Search the data below for the string "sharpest". Extract every line that contains it.

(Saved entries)

* * * * * * * * *

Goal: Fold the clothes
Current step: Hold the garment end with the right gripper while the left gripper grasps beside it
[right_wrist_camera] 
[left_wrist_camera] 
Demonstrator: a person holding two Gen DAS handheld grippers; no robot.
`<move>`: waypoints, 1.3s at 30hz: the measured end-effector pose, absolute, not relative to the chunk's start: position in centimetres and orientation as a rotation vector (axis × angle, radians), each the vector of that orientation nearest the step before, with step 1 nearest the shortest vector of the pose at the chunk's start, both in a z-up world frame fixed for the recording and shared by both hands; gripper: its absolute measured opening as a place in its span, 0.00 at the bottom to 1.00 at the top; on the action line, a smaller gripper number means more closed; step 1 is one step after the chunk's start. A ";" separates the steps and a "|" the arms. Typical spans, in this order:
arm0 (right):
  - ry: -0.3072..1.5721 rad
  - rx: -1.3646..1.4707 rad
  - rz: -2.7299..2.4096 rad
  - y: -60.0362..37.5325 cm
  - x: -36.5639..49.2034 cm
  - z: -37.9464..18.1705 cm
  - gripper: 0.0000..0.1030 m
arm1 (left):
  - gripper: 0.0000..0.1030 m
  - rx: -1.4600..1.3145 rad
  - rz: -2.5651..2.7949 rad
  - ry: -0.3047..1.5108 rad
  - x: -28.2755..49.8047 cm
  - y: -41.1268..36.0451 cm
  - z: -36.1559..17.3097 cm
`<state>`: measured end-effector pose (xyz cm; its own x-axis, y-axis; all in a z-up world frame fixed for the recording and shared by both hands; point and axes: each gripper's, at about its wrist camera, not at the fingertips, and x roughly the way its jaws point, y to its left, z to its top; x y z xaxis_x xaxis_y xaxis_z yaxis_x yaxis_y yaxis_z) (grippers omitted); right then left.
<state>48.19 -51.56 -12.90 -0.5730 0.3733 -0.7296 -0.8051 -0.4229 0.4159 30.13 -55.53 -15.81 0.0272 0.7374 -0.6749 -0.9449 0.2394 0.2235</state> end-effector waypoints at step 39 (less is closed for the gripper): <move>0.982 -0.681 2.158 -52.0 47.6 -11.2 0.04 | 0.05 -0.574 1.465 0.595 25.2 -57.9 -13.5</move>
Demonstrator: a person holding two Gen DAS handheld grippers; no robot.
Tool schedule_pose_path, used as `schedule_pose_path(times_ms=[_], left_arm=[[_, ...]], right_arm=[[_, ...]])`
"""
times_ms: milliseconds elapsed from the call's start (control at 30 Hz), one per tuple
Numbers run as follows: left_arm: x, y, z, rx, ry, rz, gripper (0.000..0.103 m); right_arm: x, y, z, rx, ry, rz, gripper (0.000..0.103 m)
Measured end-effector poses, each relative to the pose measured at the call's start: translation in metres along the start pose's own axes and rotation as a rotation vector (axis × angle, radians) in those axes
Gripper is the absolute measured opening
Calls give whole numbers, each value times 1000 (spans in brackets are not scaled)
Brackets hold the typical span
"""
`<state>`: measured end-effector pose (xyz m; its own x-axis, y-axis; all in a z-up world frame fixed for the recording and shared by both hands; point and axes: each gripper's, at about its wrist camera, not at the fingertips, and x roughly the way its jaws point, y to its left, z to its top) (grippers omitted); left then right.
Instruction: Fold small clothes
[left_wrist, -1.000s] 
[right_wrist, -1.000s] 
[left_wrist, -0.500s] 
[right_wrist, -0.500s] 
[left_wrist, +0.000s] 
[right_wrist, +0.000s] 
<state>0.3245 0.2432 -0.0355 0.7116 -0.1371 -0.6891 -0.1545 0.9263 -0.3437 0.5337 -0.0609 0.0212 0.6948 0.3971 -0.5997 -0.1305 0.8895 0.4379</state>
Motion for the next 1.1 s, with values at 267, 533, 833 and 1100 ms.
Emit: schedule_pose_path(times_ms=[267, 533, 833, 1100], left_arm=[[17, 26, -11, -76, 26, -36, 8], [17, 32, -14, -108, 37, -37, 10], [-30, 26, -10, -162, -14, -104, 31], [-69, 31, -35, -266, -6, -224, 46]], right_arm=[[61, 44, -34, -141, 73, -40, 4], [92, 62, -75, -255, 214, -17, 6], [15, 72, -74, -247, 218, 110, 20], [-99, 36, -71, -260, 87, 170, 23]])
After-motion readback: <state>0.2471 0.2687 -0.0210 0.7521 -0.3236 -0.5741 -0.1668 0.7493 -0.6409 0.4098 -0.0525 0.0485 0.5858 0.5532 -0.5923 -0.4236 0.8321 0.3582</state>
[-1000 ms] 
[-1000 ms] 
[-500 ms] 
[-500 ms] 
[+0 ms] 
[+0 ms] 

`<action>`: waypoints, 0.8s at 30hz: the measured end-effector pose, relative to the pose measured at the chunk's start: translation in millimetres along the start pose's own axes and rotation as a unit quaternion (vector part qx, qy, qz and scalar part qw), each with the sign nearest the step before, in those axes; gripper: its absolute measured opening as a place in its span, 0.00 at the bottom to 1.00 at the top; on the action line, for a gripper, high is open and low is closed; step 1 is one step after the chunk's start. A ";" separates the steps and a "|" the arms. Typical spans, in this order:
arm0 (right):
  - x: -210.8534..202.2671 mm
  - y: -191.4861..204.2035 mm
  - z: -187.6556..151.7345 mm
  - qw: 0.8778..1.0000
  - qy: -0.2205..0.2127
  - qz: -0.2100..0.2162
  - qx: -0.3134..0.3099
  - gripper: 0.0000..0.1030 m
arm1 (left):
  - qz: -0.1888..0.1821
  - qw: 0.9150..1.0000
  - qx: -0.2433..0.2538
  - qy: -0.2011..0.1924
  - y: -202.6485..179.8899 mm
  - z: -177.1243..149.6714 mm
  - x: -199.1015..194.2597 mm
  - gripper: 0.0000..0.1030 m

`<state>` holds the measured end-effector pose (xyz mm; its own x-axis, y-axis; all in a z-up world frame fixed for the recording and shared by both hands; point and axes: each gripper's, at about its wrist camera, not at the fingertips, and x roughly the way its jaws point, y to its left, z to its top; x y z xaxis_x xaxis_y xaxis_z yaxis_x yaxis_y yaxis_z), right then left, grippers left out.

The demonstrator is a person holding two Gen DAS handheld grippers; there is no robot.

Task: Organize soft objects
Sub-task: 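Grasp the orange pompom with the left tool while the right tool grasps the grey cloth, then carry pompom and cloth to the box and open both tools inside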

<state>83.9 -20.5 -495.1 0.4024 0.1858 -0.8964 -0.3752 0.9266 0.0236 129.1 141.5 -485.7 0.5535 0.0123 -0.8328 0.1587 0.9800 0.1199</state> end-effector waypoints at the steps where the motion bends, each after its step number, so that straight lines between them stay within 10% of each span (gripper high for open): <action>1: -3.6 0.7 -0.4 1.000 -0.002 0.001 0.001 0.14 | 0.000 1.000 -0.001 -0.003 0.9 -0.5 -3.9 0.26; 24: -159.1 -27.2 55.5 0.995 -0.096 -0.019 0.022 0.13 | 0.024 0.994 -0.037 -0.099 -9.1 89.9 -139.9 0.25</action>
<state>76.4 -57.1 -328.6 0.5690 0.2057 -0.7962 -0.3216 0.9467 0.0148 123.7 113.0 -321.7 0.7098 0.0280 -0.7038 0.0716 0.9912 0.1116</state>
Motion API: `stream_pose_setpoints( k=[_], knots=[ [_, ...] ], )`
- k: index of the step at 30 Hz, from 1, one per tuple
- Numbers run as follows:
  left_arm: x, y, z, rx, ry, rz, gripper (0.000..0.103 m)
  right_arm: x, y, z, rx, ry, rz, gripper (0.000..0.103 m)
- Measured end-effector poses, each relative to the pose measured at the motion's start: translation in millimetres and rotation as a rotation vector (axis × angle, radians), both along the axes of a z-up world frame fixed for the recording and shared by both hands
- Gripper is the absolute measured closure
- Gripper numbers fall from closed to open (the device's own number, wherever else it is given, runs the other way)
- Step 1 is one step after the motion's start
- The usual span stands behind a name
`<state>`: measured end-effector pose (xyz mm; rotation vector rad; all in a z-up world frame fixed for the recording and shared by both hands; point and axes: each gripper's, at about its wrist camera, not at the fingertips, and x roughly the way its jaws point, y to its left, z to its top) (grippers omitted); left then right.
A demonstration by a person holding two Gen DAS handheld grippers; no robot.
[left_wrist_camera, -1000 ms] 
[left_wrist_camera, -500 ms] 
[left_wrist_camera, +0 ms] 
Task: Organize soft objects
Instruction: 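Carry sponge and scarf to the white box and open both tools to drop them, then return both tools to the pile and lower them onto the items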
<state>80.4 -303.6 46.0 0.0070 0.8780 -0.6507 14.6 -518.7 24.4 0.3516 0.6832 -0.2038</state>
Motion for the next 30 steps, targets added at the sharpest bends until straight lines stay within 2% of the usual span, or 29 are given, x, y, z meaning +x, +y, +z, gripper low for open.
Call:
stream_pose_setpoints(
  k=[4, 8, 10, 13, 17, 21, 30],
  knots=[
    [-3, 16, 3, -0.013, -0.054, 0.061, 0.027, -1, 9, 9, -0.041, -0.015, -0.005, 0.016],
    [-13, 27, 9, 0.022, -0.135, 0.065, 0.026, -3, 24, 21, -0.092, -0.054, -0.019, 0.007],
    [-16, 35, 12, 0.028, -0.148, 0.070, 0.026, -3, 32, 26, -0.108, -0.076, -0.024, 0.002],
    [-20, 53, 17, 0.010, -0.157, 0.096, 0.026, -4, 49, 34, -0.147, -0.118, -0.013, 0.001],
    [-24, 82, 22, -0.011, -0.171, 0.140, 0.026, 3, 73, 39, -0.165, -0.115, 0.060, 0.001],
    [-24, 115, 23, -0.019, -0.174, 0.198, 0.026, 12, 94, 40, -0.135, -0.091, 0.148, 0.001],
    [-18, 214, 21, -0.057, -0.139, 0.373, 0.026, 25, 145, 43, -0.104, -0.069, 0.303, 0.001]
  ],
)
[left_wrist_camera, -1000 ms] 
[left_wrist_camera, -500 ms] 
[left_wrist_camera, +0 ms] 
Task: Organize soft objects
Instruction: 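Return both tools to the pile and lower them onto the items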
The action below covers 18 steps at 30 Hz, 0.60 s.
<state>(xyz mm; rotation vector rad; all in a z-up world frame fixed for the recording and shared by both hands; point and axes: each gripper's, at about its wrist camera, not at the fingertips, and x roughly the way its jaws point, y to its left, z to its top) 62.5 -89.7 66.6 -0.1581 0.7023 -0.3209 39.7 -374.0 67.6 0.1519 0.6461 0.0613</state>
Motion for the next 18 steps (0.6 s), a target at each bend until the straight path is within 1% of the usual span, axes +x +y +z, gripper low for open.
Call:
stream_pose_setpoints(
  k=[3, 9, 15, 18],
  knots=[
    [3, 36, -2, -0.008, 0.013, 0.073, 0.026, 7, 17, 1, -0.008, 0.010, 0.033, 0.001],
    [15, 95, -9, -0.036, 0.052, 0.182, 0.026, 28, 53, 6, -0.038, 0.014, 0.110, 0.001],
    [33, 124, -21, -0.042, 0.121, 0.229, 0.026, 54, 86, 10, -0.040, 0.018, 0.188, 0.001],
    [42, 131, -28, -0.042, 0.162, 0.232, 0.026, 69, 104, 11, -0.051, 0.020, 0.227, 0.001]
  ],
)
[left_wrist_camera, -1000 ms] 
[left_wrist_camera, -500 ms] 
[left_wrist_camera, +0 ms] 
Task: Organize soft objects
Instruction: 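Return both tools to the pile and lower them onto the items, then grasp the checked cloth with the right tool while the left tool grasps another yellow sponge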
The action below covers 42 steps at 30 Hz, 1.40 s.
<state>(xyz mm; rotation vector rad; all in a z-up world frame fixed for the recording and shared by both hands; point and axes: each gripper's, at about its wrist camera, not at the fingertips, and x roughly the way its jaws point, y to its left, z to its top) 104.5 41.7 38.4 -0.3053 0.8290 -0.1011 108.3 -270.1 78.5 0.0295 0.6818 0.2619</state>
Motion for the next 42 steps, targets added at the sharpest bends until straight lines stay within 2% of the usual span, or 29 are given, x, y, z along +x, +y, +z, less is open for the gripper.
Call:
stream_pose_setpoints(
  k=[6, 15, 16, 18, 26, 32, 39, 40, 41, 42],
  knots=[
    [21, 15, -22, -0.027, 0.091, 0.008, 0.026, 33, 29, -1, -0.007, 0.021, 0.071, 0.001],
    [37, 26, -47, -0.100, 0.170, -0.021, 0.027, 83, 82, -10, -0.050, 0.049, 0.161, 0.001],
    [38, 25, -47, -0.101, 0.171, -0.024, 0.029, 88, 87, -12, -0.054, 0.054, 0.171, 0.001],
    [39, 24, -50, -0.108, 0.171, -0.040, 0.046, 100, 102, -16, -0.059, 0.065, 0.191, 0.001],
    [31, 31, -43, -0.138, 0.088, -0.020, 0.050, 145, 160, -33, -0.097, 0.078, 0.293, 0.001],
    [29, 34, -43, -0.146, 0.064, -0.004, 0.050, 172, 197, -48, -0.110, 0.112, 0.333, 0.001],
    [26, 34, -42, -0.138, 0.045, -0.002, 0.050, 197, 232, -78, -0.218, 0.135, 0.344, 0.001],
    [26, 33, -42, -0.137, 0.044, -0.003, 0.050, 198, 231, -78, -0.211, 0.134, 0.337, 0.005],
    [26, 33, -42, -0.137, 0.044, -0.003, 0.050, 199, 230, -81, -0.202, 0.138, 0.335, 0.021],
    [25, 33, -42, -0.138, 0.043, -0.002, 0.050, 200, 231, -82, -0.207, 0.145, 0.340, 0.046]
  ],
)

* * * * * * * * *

### Answer box
Motion for the next 30 steps, targets added at the sharpest bends until straight lines stay within 2% of the usual span, or 29 are given, x, y, z meaning +x, +y, +z, gripper low for open.
Motion for the next 42 steps, targets added at the sharpest bends until straight lines stay within 2% of the usual span, or 29 are given, x, y, z along +x, +y, +z, less is open for the gripper.

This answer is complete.